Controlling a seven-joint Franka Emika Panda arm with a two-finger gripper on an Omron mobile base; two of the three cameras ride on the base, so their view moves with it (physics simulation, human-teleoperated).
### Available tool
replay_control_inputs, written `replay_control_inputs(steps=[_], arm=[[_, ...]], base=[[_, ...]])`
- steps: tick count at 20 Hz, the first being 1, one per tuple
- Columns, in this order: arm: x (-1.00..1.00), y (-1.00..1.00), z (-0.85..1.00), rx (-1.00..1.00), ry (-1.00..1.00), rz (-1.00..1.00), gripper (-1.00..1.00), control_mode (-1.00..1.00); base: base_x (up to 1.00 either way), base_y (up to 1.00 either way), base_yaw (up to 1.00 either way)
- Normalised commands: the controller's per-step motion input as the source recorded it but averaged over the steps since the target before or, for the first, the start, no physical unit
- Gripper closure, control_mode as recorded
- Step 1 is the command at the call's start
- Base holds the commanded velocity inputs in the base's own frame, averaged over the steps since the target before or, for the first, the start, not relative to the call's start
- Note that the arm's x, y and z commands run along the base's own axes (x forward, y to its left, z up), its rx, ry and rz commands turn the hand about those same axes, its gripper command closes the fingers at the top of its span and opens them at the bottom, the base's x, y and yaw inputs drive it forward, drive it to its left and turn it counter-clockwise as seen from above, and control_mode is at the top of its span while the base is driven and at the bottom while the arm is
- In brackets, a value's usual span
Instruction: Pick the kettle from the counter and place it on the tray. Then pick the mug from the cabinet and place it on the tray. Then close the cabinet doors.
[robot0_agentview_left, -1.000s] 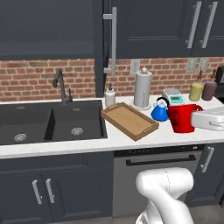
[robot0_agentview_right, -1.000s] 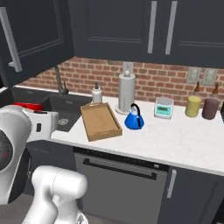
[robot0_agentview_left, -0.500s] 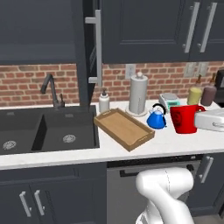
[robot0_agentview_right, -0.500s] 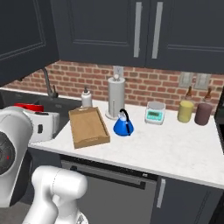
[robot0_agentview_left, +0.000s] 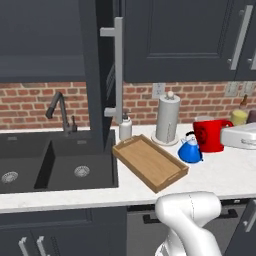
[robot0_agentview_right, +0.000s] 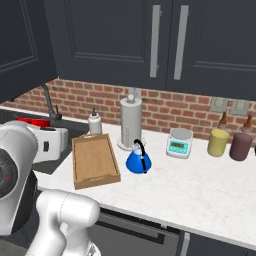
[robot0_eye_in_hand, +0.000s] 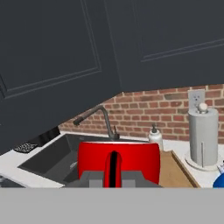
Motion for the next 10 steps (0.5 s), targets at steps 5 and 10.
replay_control_inputs(steps=[5, 10], arm=[[0.01, -0.11, -0.29, 0.03, -0.02, 0.07, 1.0, -1.0], [0.0, -0.12, -0.57, 0.0, -0.01, 0.17, 1.0, -1.0]], base=[[0.04, -0.06, 0.04], [0.0, 0.0, 0.0]])
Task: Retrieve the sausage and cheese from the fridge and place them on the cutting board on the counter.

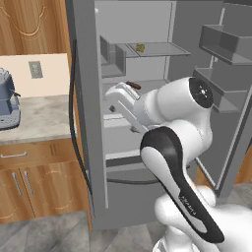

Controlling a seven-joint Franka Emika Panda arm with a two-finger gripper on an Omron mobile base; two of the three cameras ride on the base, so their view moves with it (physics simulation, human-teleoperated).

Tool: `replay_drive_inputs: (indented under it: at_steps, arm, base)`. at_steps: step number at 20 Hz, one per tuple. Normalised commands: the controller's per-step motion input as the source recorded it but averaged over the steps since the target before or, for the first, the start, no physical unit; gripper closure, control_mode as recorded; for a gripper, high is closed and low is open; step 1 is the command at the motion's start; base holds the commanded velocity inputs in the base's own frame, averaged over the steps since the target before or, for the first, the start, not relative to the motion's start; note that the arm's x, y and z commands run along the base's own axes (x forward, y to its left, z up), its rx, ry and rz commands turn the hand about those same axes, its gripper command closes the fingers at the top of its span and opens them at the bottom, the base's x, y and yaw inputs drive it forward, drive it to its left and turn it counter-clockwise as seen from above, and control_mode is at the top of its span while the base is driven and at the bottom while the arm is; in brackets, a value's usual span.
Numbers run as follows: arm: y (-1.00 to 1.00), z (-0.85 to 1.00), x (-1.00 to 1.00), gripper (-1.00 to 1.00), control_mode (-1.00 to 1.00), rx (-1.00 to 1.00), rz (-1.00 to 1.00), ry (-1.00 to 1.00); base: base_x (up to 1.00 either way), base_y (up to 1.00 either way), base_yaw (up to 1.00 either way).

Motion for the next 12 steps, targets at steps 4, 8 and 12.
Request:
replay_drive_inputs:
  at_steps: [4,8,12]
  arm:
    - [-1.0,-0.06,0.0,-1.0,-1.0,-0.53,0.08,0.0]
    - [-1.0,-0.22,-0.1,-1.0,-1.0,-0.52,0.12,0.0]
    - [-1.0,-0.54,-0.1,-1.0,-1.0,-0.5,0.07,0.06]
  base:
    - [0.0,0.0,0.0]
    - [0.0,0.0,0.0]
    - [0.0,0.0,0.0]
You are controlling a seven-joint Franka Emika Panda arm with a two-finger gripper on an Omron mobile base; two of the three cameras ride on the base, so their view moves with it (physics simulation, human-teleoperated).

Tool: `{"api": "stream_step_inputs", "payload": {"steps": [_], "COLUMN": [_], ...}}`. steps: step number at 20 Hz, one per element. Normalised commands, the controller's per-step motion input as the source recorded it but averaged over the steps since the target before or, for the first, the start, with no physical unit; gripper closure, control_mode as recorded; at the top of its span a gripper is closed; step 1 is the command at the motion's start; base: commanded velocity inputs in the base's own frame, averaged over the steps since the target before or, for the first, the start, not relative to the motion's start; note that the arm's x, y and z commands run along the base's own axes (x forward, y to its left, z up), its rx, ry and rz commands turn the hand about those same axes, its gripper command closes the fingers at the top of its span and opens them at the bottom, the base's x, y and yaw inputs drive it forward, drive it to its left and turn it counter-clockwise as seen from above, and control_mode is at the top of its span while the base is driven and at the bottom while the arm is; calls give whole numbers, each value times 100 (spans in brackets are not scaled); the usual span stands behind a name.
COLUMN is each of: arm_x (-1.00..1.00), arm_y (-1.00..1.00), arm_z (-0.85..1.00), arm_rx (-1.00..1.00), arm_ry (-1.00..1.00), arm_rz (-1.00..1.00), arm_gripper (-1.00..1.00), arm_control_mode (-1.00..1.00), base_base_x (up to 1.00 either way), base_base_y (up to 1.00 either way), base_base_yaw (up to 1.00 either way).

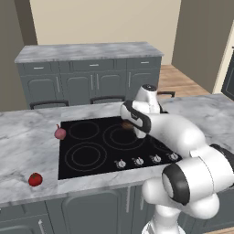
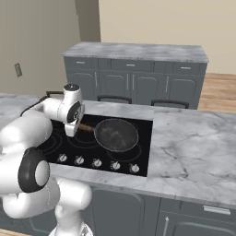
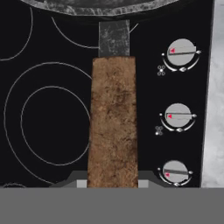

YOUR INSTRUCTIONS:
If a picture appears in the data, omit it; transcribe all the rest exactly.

OUTPUT OF THE EXERCISE:
Controlling a seven-joint Franka Emika Panda arm with a two-finger gripper on an Omron mobile base; two of the three cameras ride on the base, so their view moves with it (physics simulation, human-teleoperated).
### Available tool
replay_control_inputs, written `replay_control_inputs(steps=[_], arm=[[_, ...]], base=[[_, ...]])`
- steps: tick count at 20 Hz, the first being 1, one per tuple
- Columns, in this order: arm: x (-1.00..1.00), y (-1.00..1.00), z (-0.85..1.00), rx (-1.00..1.00), ry (-1.00..1.00), rz (-1.00..1.00), gripper (-1.00..1.00), control_mode (-1.00..1.00); base: base_x (up to 1.00 either way), base_y (up to 1.00 either way), base_yaw (up to 1.00 either way)
- Normalised commands: the controller's per-step motion input as the source recorded it but averaged over the steps since the target before or, for the first, the start, no physical unit
- Gripper closure, control_mode as recorded
- Step 1 is the command at the call's start
- Base holds the commanded velocity inputs in the base's own frame, averaged over the steps since the target before or, for the first, the start, not relative to the call's start
- Note that the arm's x, y and z commands run along the base's own axes (x forward, y to its left, z up), its rx, ry and rz commands turn the hand about those same axes, its gripper command closes the fingers at the top of its span and opens them at the bottom, the base's x, y and yaw inputs drive it forward, drive it to its left and turn it counter-clockwise as seen from above, and control_mode is at the top of its span while the base is driven and at the bottom while the arm is
- In brackets, a value's usual span
Instruction: Pick the kettle from the counter and place it on the tray. Then pick the mug from the cabinet and place it on the tray. Then close the cabinet doors.
[robot0_agentview_left, -1.000s] 
[robot0_agentview_right, -1.000s] 
[robot0_agentview_left, -0.500s] 
[robot0_agentview_right, -0.500s] 
[robot0_agentview_left, +0.000s] 
[robot0_agentview_right, +0.000s] 
[robot0_eye_in_hand, +0.000s] 
Motion for the next 10 steps (0.5 s), targets at steps 5 and 10.
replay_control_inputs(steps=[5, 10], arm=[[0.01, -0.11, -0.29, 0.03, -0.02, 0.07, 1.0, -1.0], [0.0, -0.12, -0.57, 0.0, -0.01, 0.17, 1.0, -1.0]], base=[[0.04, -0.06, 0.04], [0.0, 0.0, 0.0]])
Task: Retrieve the sausage and cheese from the fridge and place them on the cutting board on the counter.


Controlling a seven-joint Franka Emika Panda arm with a two-finger gripper on an Omron mobile base; two of the three cameras ride on the base, so their view moves with it (physics simulation, human-teleoperated).

Tool: `replay_drive_inputs: (indented under it: at_steps, arm, base)`. at_steps: step number at 20 Hz, one per tuple. Normalised commands: the controller's per-step motion input as the source recorded it but averaged over the steps since the target before or, for the first, the start, no physical unit; gripper closure, control_mode as recorded; for a gripper, high is closed and low is open; step 1 is the command at the motion's start; base holds the commanded velocity inputs in the base's own frame, averaged over the steps since the target before or, for the first, the start, not relative to the motion's start; note that the arm's x, y and z commands run along the base's own axes (x forward, y to its left, z up), its rx, ry and rz commands turn the hand about those same axes, its gripper command closes the fingers at the top of its span and opens them at the bottom, the base's x, y and yaw inputs drive it forward, drive it to its left and turn it counter-clockwise as seen from above, and control_mode is at the top of its span while the base is driven and at the bottom while the arm is; in brackets, a value's usual span.
Numbers run as follows: arm: y (-1.00 to 1.00), z (-0.85 to 1.00), x (-1.00 to 1.00), gripper (-1.00 to 1.00), control_mode (-1.00 to 1.00), rx (-1.00 to 1.00), rz (-1.00 to 1.00), ry (-1.00 to 1.00); base: base_x (up to 1.00 either way), base_y (up to 1.00 either way), base_yaw (up to 1.00 either way).

Motion for the next 12 steps, targets at steps 4, 8 and 12.
Request:
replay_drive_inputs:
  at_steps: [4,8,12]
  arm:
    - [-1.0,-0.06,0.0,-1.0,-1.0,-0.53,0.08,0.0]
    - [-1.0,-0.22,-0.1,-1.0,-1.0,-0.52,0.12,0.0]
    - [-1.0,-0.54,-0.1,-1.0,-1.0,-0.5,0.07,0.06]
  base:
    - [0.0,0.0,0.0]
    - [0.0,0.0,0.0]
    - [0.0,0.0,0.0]
You are controlling a seven-joint Franka Emika Panda arm with a two-finger gripper on an Omron mobile base; two of the three cameras ride on the base, so their view moves with it (physics simulation, human-teleoperated).

Tool: `{"api": "stream_step_inputs", "payload": {"steps": [_], "COLUMN": [_], ...}}`. steps: step number at 20 Hz, one per element. Normalised commands, the controller's per-step motion input as the source recorded it but averaged over the steps since the target before or, for the first, the start, with no physical unit; gripper closure, control_mode as recorded; at the top of its span a gripper is closed; step 1 is the command at the motion's start; base: commanded velocity inputs in the base's own frame, averaged over the steps since the target before or, for the first, the start, not relative to the motion's start; note that the arm's x, y and z commands run along the base's own axes (x forward, y to its left, z up), its rx, ry and rz commands turn the hand about those same axes, its gripper command closes the fingers at the top of its span and opens them at the bottom, the base's x, y and yaw inputs drive it forward, drive it to its left and turn it counter-clockwise as seen from above, and control_mode is at the top of its span while the base is driven and at the bottom while the arm is; calls give whole numbers, each value times 100 (spans in brackets are not scaled); the usual span stands behind a name.
COLUMN is each of: arm_x (-1.00..1.00), arm_y (-1.00..1.00), arm_z (-0.85..1.00), arm_rx (-1.00..1.00), arm_ry (-1.00..1.00), arm_rz (-1.00..1.00), arm_gripper (-1.00..1.00), arm_control_mode (-1.00..1.00), base_base_x (up to 1.00 either way), base_base_y (up to 1.00 either way), base_base_yaw (up to 1.00 either way).

This response contains the complete answer.